Start of Block
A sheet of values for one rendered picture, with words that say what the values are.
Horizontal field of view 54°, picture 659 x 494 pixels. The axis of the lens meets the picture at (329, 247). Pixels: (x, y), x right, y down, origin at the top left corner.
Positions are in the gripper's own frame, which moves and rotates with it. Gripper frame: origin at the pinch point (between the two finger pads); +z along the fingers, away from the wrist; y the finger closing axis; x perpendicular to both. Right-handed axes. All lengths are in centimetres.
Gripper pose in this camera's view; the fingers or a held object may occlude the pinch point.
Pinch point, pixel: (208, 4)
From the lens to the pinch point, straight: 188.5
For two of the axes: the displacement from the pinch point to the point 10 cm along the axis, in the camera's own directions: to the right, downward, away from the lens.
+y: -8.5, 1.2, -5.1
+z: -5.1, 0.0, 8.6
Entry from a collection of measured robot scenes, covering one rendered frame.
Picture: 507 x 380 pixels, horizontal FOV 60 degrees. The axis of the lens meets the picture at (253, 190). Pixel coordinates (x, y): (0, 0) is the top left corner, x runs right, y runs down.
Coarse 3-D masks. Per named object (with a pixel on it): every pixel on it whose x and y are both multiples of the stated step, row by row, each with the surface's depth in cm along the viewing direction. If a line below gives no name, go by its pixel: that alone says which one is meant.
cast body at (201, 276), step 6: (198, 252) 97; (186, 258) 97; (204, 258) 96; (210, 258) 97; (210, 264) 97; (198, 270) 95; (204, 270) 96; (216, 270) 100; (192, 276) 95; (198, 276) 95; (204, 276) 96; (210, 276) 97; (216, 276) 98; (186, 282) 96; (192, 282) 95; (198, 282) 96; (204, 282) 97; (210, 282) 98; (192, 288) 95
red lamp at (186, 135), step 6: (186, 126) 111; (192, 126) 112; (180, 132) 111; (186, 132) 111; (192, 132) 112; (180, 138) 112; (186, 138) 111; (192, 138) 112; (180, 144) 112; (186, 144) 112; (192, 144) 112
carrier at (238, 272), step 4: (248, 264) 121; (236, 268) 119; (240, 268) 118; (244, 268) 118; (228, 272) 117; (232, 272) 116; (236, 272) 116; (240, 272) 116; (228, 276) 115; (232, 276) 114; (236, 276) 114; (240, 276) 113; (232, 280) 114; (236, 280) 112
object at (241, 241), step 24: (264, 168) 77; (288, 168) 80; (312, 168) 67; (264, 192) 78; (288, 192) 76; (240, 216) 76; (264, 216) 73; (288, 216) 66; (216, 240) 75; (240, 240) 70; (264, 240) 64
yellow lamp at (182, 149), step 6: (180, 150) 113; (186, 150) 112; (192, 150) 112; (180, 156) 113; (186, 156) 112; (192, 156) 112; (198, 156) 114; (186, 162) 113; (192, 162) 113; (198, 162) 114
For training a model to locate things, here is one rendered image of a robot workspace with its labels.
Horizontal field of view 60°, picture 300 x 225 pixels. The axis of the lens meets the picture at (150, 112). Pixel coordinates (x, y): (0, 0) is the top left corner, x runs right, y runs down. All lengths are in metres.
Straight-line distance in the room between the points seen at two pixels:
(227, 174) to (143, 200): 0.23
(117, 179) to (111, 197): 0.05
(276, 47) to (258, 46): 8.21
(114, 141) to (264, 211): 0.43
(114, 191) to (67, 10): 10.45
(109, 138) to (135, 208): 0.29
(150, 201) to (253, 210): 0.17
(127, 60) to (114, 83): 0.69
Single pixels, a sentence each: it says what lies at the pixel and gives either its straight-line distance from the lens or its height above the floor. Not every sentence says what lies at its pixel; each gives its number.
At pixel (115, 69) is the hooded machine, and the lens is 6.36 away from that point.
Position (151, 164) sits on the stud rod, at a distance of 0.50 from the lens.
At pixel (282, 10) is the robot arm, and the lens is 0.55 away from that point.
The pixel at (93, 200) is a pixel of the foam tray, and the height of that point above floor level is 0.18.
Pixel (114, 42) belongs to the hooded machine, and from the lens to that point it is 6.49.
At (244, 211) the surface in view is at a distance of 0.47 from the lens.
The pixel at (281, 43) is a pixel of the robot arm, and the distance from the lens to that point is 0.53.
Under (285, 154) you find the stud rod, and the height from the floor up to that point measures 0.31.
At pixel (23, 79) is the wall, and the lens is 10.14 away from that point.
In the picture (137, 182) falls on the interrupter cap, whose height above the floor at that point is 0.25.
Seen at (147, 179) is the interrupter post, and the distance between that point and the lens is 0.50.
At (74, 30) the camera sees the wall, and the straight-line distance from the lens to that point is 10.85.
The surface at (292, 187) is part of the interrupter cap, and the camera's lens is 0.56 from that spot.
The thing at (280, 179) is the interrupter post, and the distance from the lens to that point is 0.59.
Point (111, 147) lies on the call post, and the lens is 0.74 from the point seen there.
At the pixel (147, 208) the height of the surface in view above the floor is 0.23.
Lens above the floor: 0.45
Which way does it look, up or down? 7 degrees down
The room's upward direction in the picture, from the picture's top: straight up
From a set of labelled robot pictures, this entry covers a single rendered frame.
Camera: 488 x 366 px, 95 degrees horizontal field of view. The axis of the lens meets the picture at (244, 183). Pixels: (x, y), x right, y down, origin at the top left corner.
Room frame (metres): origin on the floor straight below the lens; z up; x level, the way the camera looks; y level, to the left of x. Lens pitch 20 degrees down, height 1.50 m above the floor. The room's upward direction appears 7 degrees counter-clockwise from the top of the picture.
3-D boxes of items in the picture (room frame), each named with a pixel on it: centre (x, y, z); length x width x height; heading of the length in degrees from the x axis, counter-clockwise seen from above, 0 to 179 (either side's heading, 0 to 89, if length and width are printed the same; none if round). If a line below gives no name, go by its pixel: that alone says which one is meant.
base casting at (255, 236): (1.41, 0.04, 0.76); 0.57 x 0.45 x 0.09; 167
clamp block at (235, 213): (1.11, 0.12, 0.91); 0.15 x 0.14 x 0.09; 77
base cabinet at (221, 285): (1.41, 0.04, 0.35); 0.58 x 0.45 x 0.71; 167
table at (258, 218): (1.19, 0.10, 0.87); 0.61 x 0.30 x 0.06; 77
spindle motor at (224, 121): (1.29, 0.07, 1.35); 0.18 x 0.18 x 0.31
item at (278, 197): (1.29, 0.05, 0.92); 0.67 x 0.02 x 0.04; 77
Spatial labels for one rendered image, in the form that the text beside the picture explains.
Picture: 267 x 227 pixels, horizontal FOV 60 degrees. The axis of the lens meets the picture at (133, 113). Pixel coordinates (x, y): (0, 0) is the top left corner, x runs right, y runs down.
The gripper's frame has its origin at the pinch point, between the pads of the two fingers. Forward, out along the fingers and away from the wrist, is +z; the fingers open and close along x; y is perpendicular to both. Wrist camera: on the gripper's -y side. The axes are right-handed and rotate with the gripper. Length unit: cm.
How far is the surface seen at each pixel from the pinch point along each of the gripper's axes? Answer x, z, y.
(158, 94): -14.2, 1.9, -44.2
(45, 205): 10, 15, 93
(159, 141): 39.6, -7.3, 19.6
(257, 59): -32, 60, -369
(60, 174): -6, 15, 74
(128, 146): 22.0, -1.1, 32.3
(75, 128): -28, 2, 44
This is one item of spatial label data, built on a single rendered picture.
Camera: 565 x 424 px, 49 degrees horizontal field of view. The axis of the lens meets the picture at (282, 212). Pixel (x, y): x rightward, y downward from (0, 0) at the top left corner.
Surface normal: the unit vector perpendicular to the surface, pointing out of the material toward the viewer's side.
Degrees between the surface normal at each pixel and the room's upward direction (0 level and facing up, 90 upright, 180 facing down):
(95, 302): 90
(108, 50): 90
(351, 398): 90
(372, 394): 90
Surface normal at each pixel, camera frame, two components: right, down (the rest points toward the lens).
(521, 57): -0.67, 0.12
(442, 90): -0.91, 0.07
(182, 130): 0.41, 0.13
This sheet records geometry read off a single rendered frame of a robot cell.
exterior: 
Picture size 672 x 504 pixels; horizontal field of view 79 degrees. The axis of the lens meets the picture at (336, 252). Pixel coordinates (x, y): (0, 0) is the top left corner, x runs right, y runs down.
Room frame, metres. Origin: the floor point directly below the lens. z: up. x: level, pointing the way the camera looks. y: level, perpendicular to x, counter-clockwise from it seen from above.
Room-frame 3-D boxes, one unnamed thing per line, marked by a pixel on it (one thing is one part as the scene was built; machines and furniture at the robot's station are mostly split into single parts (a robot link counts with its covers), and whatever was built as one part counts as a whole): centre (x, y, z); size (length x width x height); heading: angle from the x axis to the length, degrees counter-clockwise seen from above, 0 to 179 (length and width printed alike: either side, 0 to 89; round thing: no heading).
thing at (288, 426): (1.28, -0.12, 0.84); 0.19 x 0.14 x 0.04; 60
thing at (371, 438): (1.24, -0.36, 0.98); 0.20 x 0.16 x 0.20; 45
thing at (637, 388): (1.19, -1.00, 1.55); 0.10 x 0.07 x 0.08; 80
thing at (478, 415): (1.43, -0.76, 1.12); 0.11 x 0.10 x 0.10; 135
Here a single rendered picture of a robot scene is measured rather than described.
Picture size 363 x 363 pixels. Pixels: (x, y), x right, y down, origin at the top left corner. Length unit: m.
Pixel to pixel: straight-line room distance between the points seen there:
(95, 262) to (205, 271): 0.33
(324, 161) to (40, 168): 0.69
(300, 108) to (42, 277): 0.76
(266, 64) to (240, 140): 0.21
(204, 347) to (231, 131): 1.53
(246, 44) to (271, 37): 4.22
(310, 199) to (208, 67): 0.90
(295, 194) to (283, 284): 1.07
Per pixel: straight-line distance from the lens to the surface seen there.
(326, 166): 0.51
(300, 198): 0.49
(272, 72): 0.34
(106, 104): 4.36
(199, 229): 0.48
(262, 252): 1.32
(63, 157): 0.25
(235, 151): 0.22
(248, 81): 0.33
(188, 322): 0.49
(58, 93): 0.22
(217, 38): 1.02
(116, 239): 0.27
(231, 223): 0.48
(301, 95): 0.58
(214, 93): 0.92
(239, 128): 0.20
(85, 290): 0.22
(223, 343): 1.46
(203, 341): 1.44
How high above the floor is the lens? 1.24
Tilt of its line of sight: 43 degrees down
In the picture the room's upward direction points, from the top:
End of Block
▶ **Required work**:
Where the listing above has a line with "(158, 94): -14.2, 1.9, -44.2", start there, and output every line exactly through the line with "(372, 394): 90", which is also included.

▶ **Answer below**:
(158, 94): -14.2, 1.9, -44.2
(45, 205): 10, 15, 93
(159, 141): 39.6, -7.3, 19.6
(257, 59): -32, 60, -369
(60, 174): -6, 15, 74
(128, 146): 22.0, -1.1, 32.3
(75, 128): -28, 2, 44
This is one item of spatial label data, built on a single rendered picture.
Camera: 565 x 424 px, 49 degrees horizontal field of view. The axis of the lens meets the picture at (282, 212). Pixel (x, y): x rightward, y downward from (0, 0) at the top left corner.
Surface normal: the unit vector perpendicular to the surface, pointing out of the material toward the viewer's side.
Degrees between the surface normal at each pixel and the room's upward direction (0 level and facing up, 90 upright, 180 facing down):
(95, 302): 90
(108, 50): 90
(351, 398): 90
(372, 394): 90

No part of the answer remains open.